◆ **WHAT TO PRODUCE**: When the string "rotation" occurs in a line of the listing below, return that line.

◆ **RECORDS SHOWN**:
========================
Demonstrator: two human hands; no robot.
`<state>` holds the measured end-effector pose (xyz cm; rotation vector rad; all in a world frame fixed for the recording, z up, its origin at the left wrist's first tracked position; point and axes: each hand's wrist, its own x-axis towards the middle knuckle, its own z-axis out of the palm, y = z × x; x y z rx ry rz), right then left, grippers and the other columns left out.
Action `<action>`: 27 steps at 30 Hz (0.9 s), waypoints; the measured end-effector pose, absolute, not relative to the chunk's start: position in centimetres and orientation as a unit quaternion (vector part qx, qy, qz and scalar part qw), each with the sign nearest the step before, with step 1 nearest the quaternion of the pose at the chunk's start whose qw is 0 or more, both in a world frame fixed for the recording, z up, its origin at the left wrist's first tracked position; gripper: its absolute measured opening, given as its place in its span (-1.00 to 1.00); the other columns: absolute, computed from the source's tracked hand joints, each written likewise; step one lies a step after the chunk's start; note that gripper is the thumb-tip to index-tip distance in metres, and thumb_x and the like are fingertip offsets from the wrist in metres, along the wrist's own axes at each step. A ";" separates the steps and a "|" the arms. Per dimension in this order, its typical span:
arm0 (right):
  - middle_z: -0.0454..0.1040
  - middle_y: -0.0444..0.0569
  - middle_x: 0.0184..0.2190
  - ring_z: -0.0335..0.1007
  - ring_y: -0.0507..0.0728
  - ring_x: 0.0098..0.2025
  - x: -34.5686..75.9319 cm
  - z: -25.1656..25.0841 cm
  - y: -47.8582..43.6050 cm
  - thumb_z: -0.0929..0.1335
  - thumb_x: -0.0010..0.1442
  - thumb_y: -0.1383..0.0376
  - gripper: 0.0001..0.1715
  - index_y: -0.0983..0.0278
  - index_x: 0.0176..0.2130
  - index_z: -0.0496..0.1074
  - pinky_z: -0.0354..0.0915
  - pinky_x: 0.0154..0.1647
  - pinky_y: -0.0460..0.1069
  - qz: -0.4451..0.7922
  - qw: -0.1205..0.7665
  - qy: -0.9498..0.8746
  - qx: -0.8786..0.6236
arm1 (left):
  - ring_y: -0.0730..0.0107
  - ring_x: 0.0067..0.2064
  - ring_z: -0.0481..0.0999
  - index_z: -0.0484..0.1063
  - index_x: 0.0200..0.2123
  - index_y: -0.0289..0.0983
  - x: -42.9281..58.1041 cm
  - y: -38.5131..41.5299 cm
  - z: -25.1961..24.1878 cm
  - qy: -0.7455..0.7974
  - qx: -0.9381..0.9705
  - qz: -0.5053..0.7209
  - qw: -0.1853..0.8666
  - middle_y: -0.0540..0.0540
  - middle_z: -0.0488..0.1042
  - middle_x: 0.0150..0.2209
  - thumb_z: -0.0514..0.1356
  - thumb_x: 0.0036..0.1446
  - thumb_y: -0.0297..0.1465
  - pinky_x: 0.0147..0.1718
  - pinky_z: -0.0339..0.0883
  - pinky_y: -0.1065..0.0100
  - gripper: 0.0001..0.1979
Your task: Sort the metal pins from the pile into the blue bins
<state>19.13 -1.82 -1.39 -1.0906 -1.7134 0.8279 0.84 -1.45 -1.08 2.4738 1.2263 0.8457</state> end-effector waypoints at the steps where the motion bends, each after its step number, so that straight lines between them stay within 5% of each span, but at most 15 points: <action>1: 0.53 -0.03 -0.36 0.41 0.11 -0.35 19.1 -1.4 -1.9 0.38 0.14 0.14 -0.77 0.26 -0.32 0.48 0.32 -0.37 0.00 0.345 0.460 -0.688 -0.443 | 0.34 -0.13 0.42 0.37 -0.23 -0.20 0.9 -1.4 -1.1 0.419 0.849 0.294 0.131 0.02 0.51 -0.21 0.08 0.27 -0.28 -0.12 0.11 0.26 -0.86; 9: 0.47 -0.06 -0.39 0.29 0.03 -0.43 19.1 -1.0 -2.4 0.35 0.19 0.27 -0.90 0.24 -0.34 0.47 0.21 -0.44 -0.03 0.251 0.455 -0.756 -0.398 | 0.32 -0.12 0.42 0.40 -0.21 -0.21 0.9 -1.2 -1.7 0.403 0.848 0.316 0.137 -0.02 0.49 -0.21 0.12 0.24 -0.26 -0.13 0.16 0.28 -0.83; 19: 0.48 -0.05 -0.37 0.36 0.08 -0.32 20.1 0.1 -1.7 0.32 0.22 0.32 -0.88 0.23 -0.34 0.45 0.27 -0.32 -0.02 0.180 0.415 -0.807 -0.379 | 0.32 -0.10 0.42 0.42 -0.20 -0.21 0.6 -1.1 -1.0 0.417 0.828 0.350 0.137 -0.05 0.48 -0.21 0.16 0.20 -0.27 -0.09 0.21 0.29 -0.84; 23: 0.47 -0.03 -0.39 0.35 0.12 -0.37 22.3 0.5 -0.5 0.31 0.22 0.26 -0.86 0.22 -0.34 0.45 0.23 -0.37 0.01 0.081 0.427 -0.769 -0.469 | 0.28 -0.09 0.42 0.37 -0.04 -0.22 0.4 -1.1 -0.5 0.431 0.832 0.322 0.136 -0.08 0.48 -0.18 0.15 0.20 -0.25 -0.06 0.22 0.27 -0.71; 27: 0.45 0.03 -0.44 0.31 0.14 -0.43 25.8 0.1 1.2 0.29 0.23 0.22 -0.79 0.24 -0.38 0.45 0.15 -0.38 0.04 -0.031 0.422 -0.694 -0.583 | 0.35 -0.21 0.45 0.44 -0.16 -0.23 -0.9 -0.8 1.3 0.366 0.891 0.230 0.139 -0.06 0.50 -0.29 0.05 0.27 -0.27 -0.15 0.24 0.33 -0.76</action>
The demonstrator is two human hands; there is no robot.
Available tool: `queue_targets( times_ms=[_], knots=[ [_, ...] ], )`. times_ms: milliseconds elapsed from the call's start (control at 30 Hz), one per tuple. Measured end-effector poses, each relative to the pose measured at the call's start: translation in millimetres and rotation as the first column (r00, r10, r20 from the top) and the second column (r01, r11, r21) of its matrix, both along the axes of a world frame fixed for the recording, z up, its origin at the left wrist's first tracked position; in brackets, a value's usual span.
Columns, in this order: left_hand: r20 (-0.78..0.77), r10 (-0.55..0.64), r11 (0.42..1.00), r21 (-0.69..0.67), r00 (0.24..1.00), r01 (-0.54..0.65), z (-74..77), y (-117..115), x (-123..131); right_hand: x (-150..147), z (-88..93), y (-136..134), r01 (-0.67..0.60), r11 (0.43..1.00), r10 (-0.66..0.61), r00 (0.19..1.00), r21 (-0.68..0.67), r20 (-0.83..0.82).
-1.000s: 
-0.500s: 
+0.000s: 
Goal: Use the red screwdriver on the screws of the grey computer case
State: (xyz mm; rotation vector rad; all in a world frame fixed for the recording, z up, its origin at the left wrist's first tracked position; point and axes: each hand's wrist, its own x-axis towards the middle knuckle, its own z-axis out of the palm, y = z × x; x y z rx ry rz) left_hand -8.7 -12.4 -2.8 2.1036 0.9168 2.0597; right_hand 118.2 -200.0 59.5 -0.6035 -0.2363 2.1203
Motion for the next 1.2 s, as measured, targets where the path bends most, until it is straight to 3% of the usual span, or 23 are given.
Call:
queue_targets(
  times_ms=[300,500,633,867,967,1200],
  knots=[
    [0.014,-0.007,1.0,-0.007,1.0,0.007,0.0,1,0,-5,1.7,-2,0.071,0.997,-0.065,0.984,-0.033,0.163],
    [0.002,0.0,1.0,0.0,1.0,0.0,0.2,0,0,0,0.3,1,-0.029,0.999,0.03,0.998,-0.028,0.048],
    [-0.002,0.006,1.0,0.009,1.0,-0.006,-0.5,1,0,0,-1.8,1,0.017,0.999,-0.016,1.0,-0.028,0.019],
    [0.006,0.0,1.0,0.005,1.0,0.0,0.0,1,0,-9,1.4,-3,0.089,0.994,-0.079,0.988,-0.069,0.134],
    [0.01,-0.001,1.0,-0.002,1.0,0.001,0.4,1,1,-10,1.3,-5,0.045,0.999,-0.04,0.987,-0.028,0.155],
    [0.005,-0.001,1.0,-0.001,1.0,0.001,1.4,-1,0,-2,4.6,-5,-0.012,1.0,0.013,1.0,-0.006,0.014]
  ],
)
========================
◆ **SOLUTION FOR THIS EXERCISE**:
`<state>` holds the measured end-effector pose (xyz cm; rotation vector rad; all in a world frame fixed for the recording, z up, its origin at the left wrist's first tracked position; point and axes: each hand's wrist, its own x-axis towards the middle knuckle, its own z-axis out of the palm, y = z × x; x y z rx ry rz), right then left, grippers and the other columns left out.
Available tool: `queue_targets( times_ms=[_], knots=[ [_, ...] ], )`. times_ms: milliseconds elapsed from the call's start (control at 30 Hz), one per tuple. Measured end-effector poses, each relative to the pose measured at the call's start: translation in millimetres and rotation as the first column (r00, r10, r20 from the top) and the second column (r01, r11, r21) of its matrix, both along the axes of a world frame fixed for the recording, z up, its origin at the left wrist's first tracked position; in brackets, a value's usual span.
State: (xyz mm; rotation vector rad; all in a world frame fixed for the recording, z up, its origin at the left wrist's first tracked position; point and axes: each hand's wrist, its own x-axis towards the middle knuckle, its own z-axis out of the palm, y = z × x; x y z rx ry rz) left_hand -8.7 -12.4 -2.8 2.1036 0.9168 2.0597; right_hand 118.2 -200.0 59.5 -0.6035 -0.2363 2.1203

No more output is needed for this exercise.